THE ASSOCIATED PRESS December 19, 2016
SALT LAKE CITY — Conservatives who have long complained about the government’s control of vast Western lands hope they will have a new ally in President-elect Donald Trump, who has sent mixed signals about how he might manage land and whether he would relinquish federal authority over millions of acres.
Trump has pledged to honor Theodore Roosevelt’s tradition of conservation in the West, with its expansive deserts, snow-capped mountain ranges and red-rock canyons. But he has also said he will “unleash” energy production there and has railed against “faceless, nameless bureaucrats” in land-management agencies.Dozens of demands for land handovers have surfaced in Western state legislatures in recent years, and more are sure to be offered in Congress during the Trump administration.
“Those who are championing these issues certainly see this as a rare opportunity,” said Karla Jones, director of a task force for the American Legislative Exchange Council, a Washington-based organization that develops bills for conservative lawmakers.

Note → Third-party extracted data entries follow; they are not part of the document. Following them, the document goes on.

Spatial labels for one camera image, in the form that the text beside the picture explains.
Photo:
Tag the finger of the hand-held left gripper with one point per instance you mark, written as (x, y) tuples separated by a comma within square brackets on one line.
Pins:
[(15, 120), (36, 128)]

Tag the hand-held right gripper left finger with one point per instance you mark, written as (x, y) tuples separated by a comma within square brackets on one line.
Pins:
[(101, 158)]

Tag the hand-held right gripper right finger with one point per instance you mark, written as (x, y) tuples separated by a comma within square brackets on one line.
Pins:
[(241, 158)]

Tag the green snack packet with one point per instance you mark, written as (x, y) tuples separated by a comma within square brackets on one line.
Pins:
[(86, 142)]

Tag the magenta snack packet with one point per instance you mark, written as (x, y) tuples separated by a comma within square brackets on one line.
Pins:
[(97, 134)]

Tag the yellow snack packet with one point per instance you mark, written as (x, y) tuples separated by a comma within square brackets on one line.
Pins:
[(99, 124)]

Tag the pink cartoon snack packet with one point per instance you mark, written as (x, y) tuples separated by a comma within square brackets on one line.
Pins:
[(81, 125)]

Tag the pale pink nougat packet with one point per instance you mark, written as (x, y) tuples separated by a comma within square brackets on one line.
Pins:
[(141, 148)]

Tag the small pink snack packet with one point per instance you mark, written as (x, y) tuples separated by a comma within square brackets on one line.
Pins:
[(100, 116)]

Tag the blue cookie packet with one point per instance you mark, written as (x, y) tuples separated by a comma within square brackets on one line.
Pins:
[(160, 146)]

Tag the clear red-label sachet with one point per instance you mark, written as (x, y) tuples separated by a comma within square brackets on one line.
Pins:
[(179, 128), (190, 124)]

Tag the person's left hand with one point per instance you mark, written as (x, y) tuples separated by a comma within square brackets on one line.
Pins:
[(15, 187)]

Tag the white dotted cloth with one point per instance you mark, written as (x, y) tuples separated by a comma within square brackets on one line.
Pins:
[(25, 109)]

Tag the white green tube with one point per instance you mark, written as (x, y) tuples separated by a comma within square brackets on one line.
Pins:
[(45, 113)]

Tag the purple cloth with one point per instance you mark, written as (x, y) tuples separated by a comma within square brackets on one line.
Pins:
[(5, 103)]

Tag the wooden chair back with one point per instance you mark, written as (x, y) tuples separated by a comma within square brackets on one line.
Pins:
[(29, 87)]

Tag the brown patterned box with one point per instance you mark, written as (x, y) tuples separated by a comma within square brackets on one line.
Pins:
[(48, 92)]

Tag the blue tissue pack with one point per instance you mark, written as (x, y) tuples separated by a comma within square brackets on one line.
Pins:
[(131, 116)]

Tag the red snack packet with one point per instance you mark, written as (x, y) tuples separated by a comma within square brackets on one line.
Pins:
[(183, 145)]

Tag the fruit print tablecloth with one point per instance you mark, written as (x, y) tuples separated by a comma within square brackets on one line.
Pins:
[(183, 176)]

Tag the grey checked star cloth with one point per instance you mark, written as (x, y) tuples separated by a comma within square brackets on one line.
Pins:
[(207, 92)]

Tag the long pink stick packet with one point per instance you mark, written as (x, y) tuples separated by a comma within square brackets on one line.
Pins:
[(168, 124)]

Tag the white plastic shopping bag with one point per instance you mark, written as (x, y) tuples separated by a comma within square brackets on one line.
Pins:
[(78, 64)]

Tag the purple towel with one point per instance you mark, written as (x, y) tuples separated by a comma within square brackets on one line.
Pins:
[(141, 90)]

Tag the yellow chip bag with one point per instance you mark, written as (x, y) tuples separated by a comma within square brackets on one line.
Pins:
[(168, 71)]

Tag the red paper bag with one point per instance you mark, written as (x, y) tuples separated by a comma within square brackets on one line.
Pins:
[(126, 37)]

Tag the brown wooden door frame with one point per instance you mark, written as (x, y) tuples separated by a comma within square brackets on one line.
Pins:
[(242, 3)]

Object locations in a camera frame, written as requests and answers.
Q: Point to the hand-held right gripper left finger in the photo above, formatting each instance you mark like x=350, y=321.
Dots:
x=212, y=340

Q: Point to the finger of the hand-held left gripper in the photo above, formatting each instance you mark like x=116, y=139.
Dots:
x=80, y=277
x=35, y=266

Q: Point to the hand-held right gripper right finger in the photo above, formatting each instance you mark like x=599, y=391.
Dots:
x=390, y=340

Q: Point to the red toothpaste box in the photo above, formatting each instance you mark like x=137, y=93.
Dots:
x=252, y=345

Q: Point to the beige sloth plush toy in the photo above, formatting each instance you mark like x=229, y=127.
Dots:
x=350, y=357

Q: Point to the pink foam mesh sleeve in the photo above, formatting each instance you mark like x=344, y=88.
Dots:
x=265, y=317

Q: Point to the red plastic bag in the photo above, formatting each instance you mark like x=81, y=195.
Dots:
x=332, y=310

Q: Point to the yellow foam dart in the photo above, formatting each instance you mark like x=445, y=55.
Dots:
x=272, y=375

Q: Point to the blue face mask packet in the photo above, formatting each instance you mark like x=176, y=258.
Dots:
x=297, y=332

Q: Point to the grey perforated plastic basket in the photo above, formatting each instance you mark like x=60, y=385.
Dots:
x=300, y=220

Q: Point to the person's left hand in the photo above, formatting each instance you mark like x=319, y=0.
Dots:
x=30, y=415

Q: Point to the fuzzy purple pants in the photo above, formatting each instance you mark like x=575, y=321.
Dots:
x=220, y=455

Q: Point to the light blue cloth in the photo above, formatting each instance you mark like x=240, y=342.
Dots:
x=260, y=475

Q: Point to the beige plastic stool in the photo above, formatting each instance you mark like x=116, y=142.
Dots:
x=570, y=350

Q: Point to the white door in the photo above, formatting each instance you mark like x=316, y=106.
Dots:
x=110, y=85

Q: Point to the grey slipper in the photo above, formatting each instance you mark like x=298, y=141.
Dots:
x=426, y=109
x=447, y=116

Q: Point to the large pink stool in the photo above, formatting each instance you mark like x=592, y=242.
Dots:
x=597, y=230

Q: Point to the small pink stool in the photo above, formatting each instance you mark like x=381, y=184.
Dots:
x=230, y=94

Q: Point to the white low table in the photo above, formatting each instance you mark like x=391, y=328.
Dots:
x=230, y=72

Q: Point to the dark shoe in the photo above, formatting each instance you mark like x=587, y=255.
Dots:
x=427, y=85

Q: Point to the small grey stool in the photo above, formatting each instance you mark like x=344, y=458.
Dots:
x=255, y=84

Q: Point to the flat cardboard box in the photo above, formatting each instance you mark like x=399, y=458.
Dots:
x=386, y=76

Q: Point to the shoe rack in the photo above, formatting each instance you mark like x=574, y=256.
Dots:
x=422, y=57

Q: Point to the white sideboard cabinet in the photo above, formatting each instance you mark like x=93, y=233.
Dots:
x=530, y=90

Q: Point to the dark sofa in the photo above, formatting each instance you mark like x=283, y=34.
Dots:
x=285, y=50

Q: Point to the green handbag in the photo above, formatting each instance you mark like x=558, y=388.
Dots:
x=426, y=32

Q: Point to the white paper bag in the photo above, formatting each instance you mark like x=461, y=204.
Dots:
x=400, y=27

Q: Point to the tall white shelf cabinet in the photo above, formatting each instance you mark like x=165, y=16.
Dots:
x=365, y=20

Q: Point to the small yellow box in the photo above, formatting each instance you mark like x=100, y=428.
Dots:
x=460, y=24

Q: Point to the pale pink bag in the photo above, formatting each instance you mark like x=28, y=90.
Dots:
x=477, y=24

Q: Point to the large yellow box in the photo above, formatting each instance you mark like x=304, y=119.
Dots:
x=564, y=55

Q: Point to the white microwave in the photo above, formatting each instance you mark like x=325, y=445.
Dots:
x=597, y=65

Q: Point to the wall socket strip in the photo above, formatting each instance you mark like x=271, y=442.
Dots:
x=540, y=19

On Tuesday, Trump offered the post of interior secretary, the nation’s top custodian of public lands, to Republican Rep. Ryan Zinke of Montana, who has not said whether he will accept. The retired Navy SEAL insists that he does not favor relinquishing federal control of the land, as Democrats allege.
Twelve Western states contain more than half of the nation’s 640 million acres of federal public lands. Those lands comprise more than 60 percent of Alaska, Idaho and Utah and more than 80 percent in Nevada.
Resentment of government control has simmered across the West for decades, occasionally boiling over into showdowns such as the armed standoff between Nevada rancher Cliven Bundy and federal agents on April 12, 2014, several miles from the Bundy ranch near Bunkerville.
Many conservatives accuse federal managers of putting more value on endangered wildlife than on people and jobs. Trump’s election raises hopes for more oil and gas drilling, mining, grazing and timber harvesting.
How far the Trump administration will go is unclear. But those who have long dreamed of overthrowing a system they consider tantamount to colonialism say the time is now.
Environmentalists and their supporters in Congress are gearing up for a fight, saying strong federal regulation is needed to protect water and wildlife habitat.
“Any admin that tries to reverse 100-year history of #PublicLands that belong to every American is going to have to do it over my dead body,” U.S. Sen. Martin Heinrich tweeted after Trump’s election.
The Democrat from New Mexico said cash-strapped states would probably sell at least some lands to help cover fire suppression and other management costs. “No trespassing” signs would pop up in places where public access has been taken for granted, he said, raising the ire of outdoor sports enthusiasts.
Supporters of state or local control seethed as the Obama administration created or expanded more than two dozen national monuments that protected hundreds of millions of acres, imposed a moratorium on new coal production and canceled dozens of oil and gas leases.
“I don’t like the idea because I want to keep the lands great, and you don’t know what the state is going to do,” Trump said. “I mean, are they going to sell if they get into a little bit of trouble?”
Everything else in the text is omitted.